Copy out each line of the listing below where the string "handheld" appears.

═════ Material provided

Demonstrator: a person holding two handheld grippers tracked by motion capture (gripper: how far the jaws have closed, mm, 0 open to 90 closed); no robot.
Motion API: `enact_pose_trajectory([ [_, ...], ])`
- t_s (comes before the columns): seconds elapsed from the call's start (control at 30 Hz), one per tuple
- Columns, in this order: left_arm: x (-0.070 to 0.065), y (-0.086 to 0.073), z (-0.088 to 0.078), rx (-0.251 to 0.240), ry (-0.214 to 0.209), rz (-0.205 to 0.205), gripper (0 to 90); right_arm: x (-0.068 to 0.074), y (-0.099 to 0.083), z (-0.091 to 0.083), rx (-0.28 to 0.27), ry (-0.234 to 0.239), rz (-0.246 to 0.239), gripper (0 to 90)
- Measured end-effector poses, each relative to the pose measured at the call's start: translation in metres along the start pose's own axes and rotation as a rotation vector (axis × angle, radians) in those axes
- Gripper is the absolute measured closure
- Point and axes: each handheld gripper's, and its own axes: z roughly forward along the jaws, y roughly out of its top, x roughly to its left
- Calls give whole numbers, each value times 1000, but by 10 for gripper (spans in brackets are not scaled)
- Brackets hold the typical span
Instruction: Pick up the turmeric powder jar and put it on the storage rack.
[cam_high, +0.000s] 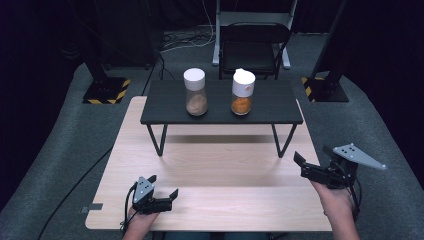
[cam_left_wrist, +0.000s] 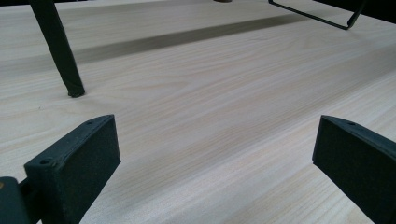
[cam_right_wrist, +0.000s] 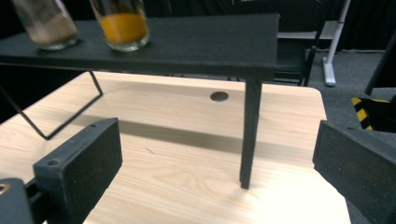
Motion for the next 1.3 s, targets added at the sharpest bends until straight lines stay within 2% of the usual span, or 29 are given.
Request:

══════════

Result for this exercise
Demonstrator: a person holding two handheld grippers tracked by motion capture (gripper: how far the jaws have closed, mm, 0 open to 90 closed); no robot.
- Point and axes: each handheld gripper's, and its own axes: z roughly forward along the jaws, y roughly out of its top, x roughly to its left

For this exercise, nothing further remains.